◆ **GOAL OF THE EXERCISE**:
Write out word for word the lines from the one holding "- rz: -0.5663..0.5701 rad" through the end of the data, and only those lines. Pictures stay out.

(SUPPLIED DATA begins)

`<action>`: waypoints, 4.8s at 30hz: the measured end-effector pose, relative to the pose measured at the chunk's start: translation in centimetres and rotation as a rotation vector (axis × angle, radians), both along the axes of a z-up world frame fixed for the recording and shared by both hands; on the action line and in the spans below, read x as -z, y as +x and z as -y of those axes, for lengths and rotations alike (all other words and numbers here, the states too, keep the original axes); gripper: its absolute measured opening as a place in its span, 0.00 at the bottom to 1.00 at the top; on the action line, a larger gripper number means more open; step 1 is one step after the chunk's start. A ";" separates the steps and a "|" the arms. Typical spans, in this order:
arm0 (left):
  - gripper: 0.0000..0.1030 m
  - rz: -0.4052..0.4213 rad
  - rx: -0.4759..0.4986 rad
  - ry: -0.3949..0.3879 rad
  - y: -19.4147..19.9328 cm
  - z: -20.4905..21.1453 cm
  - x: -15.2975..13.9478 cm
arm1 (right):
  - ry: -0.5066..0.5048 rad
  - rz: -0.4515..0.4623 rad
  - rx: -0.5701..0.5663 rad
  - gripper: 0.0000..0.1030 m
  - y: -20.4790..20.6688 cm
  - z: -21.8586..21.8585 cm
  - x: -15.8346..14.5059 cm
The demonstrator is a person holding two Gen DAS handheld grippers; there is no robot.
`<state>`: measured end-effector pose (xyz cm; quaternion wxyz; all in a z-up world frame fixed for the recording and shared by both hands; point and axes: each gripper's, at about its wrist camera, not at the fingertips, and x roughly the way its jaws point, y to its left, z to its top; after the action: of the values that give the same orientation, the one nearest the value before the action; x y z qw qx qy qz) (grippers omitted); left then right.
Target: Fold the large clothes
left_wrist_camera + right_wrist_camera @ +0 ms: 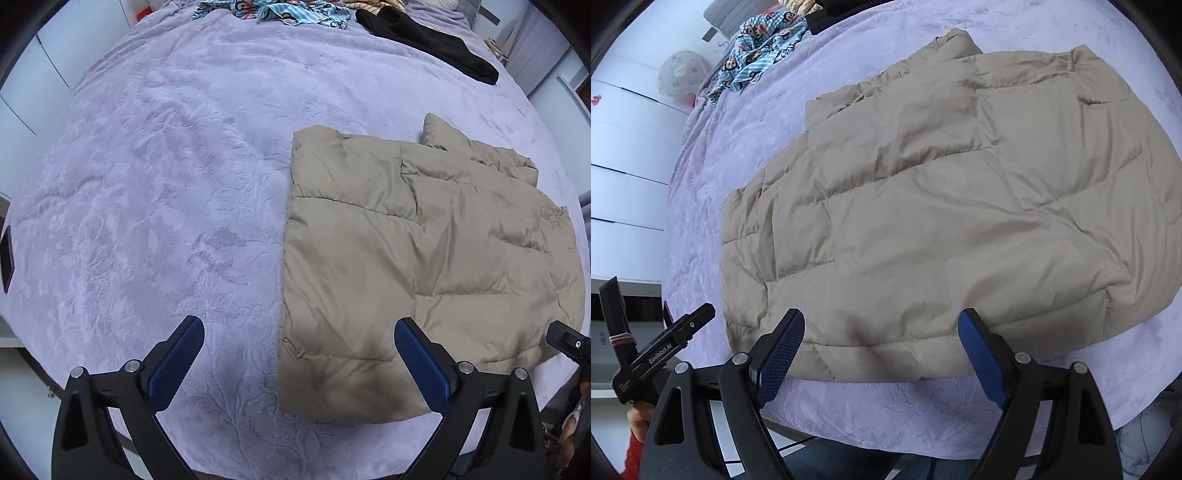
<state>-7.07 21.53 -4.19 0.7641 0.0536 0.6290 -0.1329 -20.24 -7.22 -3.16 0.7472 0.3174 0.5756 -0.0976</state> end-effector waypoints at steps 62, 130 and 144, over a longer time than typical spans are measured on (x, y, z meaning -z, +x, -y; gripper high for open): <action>0.25 -0.355 0.273 -0.638 4.2 11.7 -3.7 | 0.027 0.005 -0.059 0.17 6.6 7.3 6.3; 0.74 0.236 0.475 -0.110 -0.3 48.6 1.7 | 0.107 0.144 0.506 0.30 -18.1 26.8 3.9; 0.76 0.250 0.445 -0.117 -0.5 47.7 1.4 | 0.278 0.339 0.338 0.58 -5.8 35.2 1.1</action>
<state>-7.62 -26.13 -5.63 0.7895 0.1624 0.4937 -0.3264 -26.02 -42.45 -4.21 0.7552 0.5203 0.3892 -0.0867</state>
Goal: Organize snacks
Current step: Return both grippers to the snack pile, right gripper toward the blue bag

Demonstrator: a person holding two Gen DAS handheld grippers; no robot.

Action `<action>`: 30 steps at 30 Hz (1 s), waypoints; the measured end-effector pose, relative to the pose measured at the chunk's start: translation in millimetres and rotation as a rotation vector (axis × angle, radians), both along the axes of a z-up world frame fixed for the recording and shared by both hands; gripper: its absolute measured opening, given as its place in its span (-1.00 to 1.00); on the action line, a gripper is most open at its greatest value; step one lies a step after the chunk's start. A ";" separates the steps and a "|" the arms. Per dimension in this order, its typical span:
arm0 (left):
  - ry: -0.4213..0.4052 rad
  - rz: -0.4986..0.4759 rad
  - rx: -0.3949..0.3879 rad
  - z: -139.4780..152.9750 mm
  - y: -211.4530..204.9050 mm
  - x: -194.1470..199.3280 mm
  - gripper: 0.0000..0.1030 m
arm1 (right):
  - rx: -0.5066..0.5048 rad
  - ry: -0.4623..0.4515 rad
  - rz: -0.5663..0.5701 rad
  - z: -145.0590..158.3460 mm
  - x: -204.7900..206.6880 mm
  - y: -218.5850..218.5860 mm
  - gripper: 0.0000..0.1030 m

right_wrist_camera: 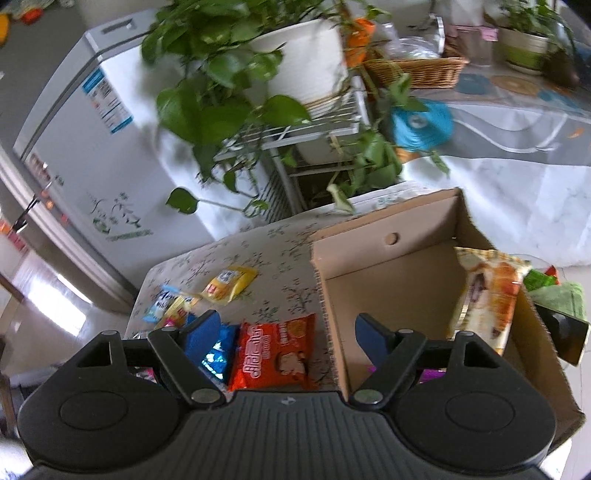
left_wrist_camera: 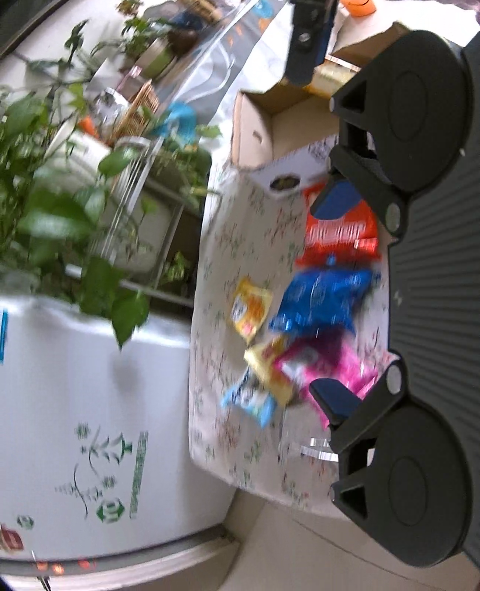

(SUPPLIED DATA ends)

◆ **OUTPUT FOR THIS TASK**:
  - rz: -0.5663..0.5701 rad
  - z: -145.0590..158.3460 mm
  - x: -204.7900..206.6880 mm
  - y: -218.5850..218.5860 mm
  - gripper: 0.0000..0.1030 m

right_wrist_camera: 
left_wrist_camera: 

There is nothing more to this answer.